◆ What you need to do
Wherever the listing holds a picture, leave it out, and copy the remainder exactly.

+ + + + + + +

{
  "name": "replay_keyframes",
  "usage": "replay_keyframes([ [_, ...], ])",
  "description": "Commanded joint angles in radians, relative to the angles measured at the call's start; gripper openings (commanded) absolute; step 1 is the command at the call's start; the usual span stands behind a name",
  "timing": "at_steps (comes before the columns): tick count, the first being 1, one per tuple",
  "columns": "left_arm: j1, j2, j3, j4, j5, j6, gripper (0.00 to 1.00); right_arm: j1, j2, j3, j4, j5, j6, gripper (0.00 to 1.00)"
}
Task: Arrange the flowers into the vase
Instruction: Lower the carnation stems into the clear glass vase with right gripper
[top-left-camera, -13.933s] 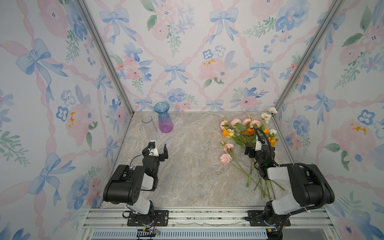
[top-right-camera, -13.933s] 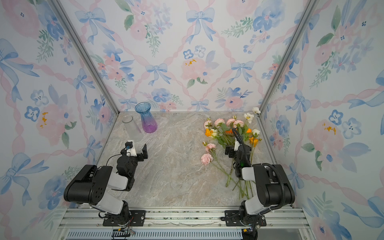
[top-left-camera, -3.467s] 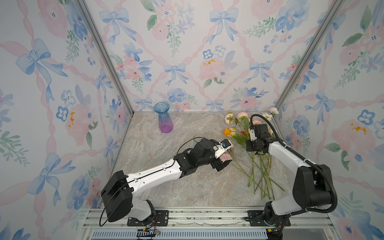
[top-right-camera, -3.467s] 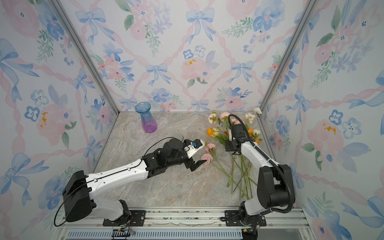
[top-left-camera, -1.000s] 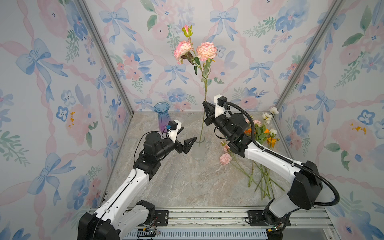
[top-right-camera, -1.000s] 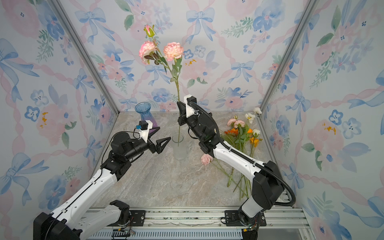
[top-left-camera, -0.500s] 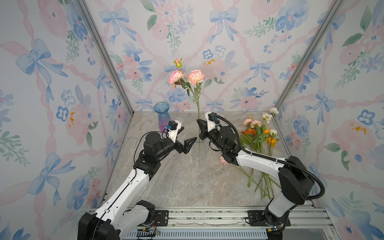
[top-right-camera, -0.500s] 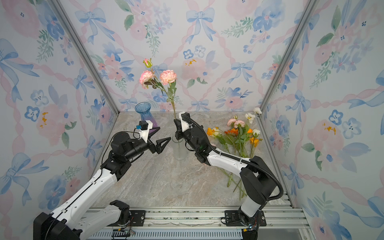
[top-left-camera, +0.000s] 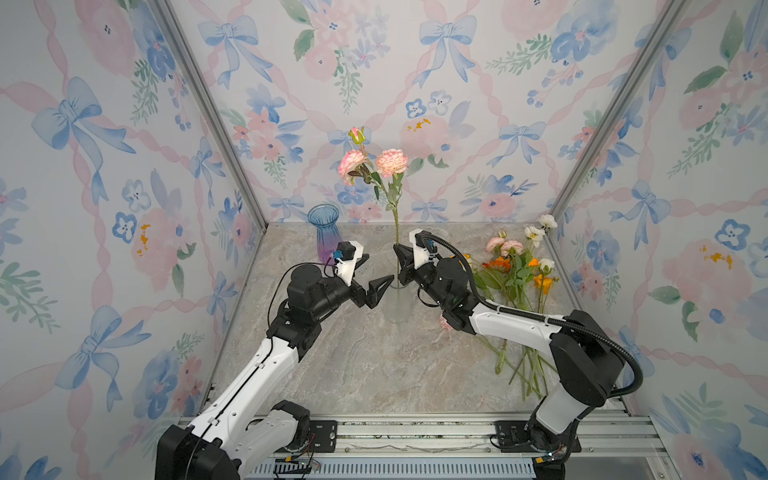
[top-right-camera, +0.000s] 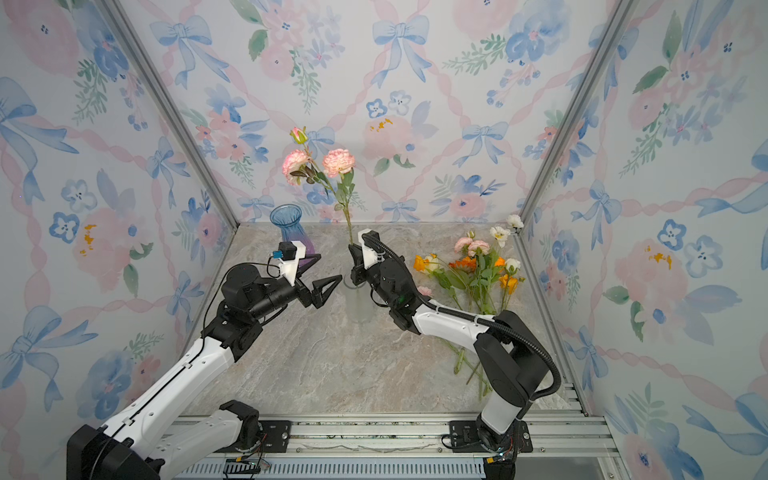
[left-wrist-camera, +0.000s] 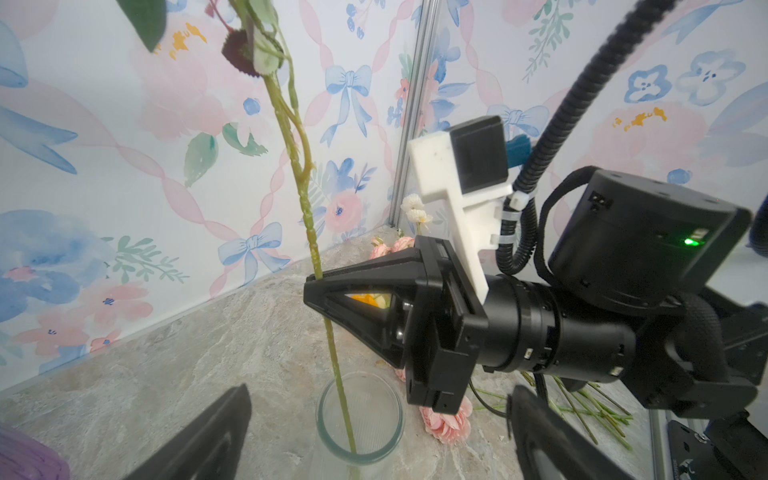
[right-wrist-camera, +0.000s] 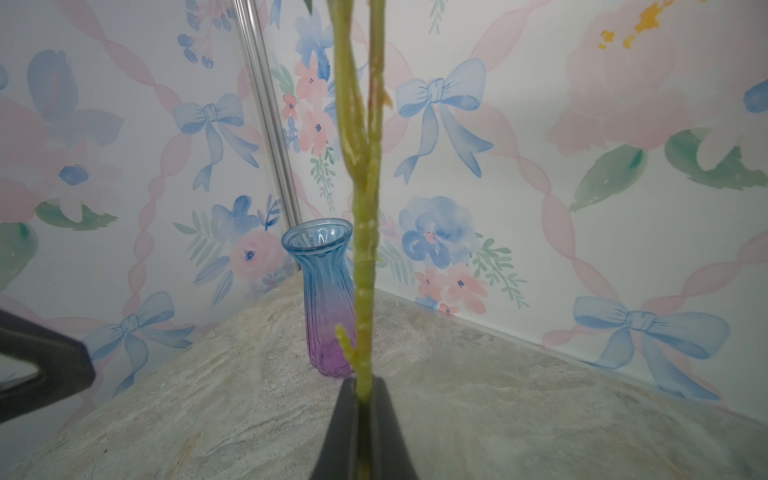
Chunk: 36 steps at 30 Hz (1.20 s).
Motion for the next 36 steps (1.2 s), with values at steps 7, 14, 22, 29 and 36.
replay_keyframes([
  [7, 0.002, 0.009, -0.006, 0.015, 0.022, -0.021, 0.98, 0.012, -0.02, -0.01, -0.008, 0.007, 0.002, 0.19],
  [14, 0.002, 0.007, -0.007, 0.017, 0.027, -0.021, 0.98, 0.014, -0.029, -0.006, -0.039, 0.001, -0.007, 0.31],
  [22, -0.002, 0.006, -0.008, 0.017, 0.028, -0.021, 0.98, 0.014, -0.116, -0.044, -0.072, 0.009, -0.021, 0.42],
  [29, -0.032, -0.009, -0.013, 0.004, -0.022, 0.004, 0.98, 0.015, -0.244, -0.136, -0.158, 0.047, -0.005, 0.75],
  [36, -0.16, -0.053, -0.02, -0.034, -0.184, 0.079, 0.98, -0.088, -0.461, -0.197, -0.74, 0.174, 0.196, 1.0],
])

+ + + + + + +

◆ Answer section
{
  "name": "replay_keyframes",
  "usage": "replay_keyframes([ [_, ...], ])",
  "description": "Commanded joint angles in radians, relative to the angles measured at the call's start; gripper openings (commanded) absolute; step 1 is the command at the call's start; the usual span stands behind a name",
  "timing": "at_steps (comes before the columns): tick count, the first being 1, one per tuple",
  "columns": "left_arm: j1, j2, j3, j4, j5, j6, gripper (0.00 to 1.00); right_arm: j1, j2, j3, j4, j5, j6, gripper (0.00 to 1.00)"
}
Task: Arrange the flowers into the vase
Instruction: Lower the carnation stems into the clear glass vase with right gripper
[top-left-camera, -13.933s] 
[top-right-camera, -13.933s] 
[top-left-camera, -3.467s] 
[top-right-camera, -3.467s] 
[top-left-camera, -1.000s] 
[top-right-camera, -1.000s] 
[top-left-camera, -0.500s] 
[top-right-camera, -0.500s] 
[top-left-camera, +0.000s] 
[top-right-camera, +0.000s] 
[left-wrist-camera, +0.000s] 
[right-wrist-camera, +0.000s] 
Chunk: 36 steps at 30 Hz (1.20 s).
Motion for the next 36 steps (1.2 s), with values at steps 7, 14, 22, 29 and 36.
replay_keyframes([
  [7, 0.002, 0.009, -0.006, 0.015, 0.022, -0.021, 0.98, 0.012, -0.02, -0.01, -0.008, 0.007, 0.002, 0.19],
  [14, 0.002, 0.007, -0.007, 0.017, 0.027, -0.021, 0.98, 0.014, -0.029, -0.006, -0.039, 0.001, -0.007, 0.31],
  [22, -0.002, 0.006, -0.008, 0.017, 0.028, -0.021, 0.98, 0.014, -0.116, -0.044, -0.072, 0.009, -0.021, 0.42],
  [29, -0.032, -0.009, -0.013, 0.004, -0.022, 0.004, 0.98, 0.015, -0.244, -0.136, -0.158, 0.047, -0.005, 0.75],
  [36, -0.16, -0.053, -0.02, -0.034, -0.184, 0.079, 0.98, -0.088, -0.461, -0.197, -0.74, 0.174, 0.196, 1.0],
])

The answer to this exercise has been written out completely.